There are a number of artists' books in Untitled (History). Irena Lagator Pejovic's After Memory (2007-8) is a book with 1,800 valid banknotes borrowed from National Bank of Serbia, which owns the work. The dinar was introduced in 2007, and the 200-dinar note bears the image of Nadezda Petrovic, one of the most important painters in the Balkans at the turn of the 20th century. Shuruq Harb's A Book of Signatures (2009) consists of a handmade leather-bound book containing 250 signatures of men named Mohammed in Palestine. According to the Palestinian Central Bureau of Statistics, approximately 13.5 percent of the Palestinian population living in the West Bank and the Gaza Strip are named Mohammed; it is the most common name there. The book is exhibited closed, next to a projection of the signatures, thus combining two types of archives: digital and handmade. Milena Bonilla's Capital/Sinister Manuscript (Luxury Version) (2008) consists of a copy of an unauthorized Spanish translation of Karl Marx's Capital written by the (right-handed) artist with her left hand, bound in cloth and gold.

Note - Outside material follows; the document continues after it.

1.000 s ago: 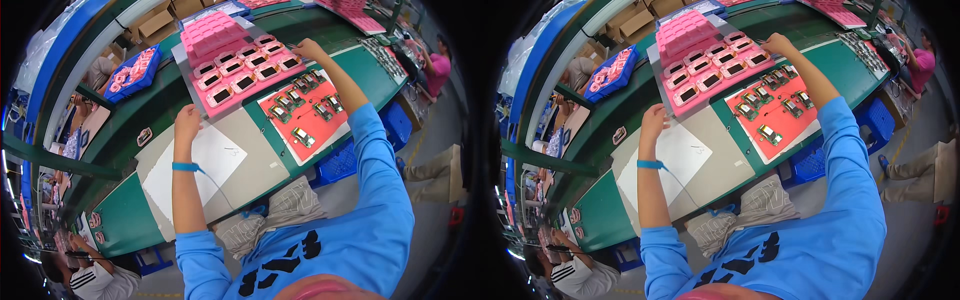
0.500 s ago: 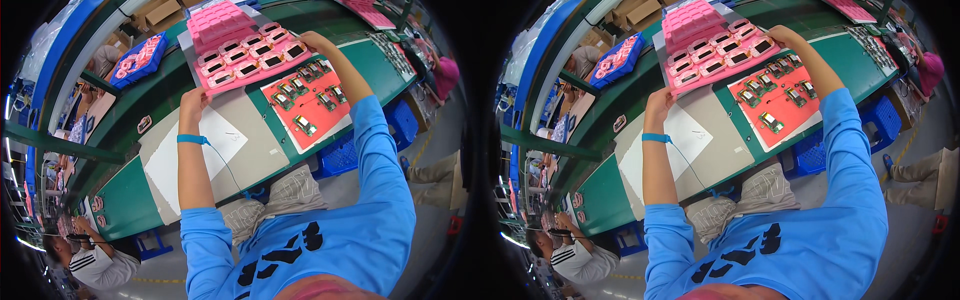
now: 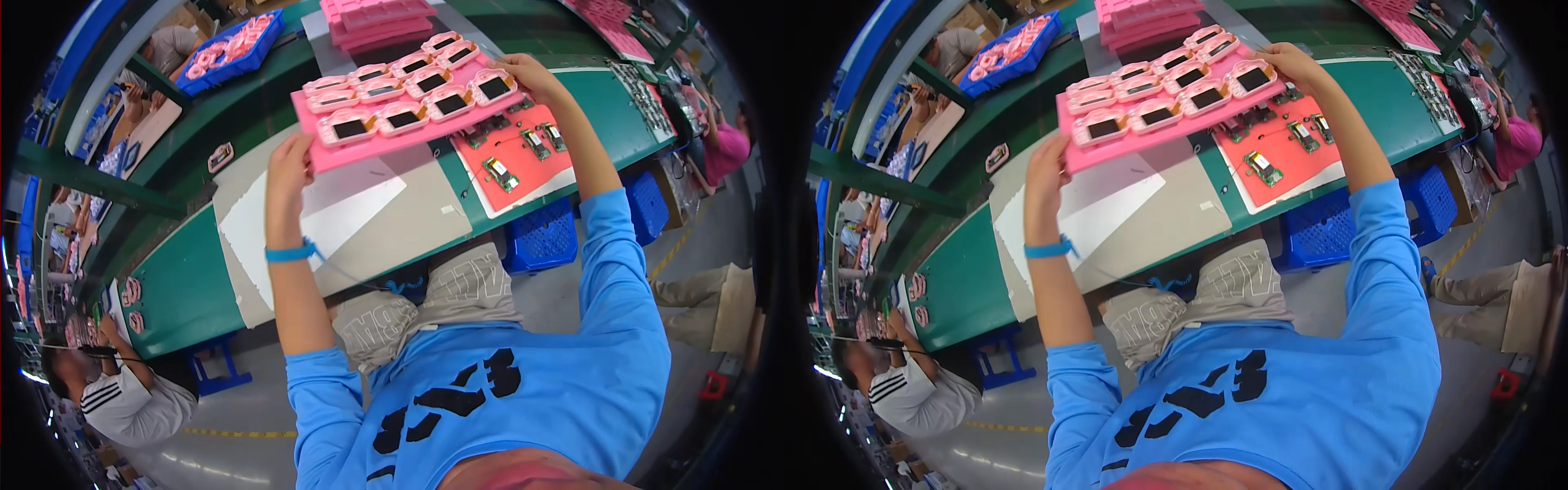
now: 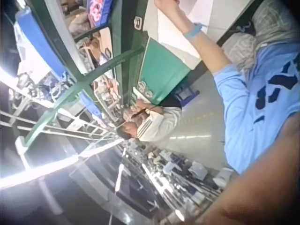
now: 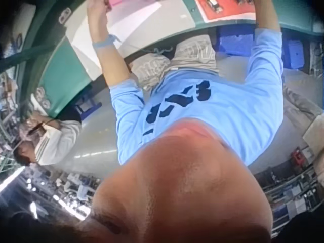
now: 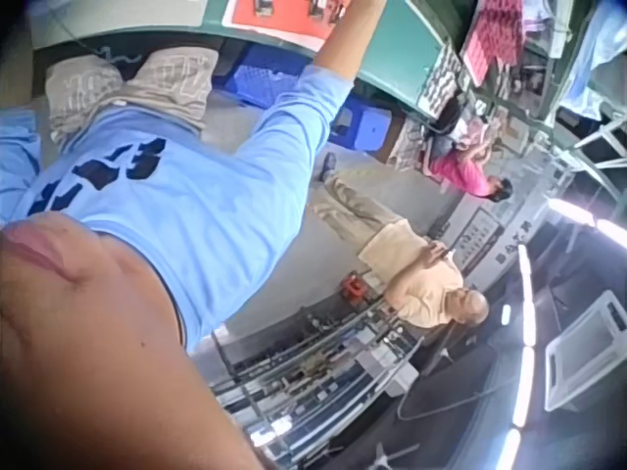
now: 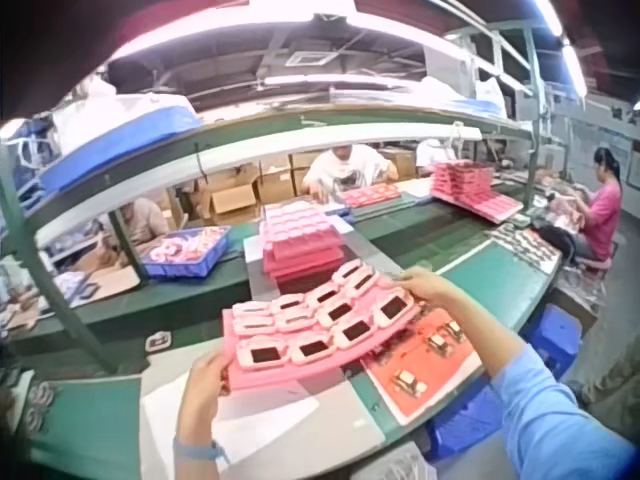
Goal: Assembling small electronic components onto circuit boards at a manual assembly station.
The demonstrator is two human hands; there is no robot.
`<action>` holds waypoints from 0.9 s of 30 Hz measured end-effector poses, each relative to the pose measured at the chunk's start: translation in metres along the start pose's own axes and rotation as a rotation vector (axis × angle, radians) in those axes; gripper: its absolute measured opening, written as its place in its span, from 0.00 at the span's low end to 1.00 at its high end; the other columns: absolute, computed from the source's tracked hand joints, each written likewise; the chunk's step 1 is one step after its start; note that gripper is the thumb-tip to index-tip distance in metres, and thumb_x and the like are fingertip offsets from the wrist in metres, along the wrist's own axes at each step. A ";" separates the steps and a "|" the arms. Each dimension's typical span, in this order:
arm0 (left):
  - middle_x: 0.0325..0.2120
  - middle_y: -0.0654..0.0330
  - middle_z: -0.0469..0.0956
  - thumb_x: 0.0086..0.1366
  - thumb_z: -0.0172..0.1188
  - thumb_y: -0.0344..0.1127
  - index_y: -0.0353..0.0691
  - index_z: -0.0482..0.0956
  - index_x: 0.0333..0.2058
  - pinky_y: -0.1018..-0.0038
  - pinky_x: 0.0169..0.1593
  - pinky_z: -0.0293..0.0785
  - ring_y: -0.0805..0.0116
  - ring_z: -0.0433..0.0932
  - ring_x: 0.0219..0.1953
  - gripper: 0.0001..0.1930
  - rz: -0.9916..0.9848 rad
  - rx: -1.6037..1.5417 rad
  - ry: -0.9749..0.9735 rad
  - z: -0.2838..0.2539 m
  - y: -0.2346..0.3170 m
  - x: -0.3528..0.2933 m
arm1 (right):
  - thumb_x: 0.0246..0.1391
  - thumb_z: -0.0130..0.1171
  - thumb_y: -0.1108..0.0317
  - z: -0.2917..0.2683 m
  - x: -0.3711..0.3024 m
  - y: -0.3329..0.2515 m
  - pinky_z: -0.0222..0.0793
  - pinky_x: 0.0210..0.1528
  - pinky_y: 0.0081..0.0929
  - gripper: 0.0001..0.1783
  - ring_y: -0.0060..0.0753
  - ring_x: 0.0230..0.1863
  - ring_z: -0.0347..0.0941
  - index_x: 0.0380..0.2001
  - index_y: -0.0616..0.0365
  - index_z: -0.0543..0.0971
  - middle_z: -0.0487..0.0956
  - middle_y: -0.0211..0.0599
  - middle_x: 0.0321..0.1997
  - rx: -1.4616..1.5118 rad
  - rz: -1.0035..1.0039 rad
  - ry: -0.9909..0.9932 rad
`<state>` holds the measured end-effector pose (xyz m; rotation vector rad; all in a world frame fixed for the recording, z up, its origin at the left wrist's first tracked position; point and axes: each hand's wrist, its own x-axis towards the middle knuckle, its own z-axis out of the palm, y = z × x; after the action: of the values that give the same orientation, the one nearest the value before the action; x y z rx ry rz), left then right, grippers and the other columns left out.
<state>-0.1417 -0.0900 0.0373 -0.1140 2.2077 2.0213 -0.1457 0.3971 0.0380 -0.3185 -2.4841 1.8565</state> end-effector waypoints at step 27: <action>0.30 0.62 0.87 0.69 0.68 0.34 0.36 0.87 0.53 0.83 0.31 0.70 0.79 0.77 0.26 0.16 -0.002 0.015 -0.921 0.057 -0.107 -0.233 | 0.58 0.73 0.56 0.105 -0.202 0.027 0.64 0.27 0.28 0.16 0.26 0.21 0.68 0.34 0.61 0.87 0.76 0.29 0.20 -0.726 -0.003 0.285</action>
<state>0.1076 -0.0525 -0.0363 0.6721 1.6013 1.5596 0.0415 0.2693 0.0023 -0.5369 -2.8190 0.7581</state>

Other artists in the show incorporate the books of others into their work in a more literal, physical way. Claire Fontaine appropriates the cover of Guy Debord's famous 1967 The Society of the Spectacle and replaces the contents with a brick. Simryn Gill appropriates the same book, but cuts the pages into thin strips and rolls them into small spheres to make necklaces. She calls this series of works Pearls. Adrián Villar Rojas's La tecnología del silencio (The Technology of Silence, 2011) consists of a group of history books in which he has made drawings and interventions, overlaying history with his own histories. Julieta Aranda's There Has Been a Miscalculation (Flattened Ammunition) (2007/2011) consists of a large Plexiglas cube containing pulverized books about 20th-century history. A computerized air compressor goes off occasionally, blowing the dust of history into a cloud of micro fragments.
Concluding the narrative of the exhibition, Mungo Thomson's Untitled (TIME) (2010) collapses time and history in a precise and concise way. The work is a video showing-in chronological sequence-all the covers of the American weekly news magazine Time since its first edition on March 3, 1923, up until the date Thomson made the work. The rapid succession and compression of hundreds of covers has a dazzling effect; almost a century goes by in two minutes and 30 seconds. In counterpoint, Taysir Batniji's Suspended Time (2006) consists of an hourglass laying on its side. Here, time has stopped. The outline of the hourglass recalls the symbol of the infinite, evoking another famous work by Gonzalez-Torres dealing with time, "Untitled" (Perfect Lovers) (1991). That work was made in the year his lover, Ross, died. Three years earlier Gonzalez-Torres had written in a letter to Ross, "We are synchronized, now and forever."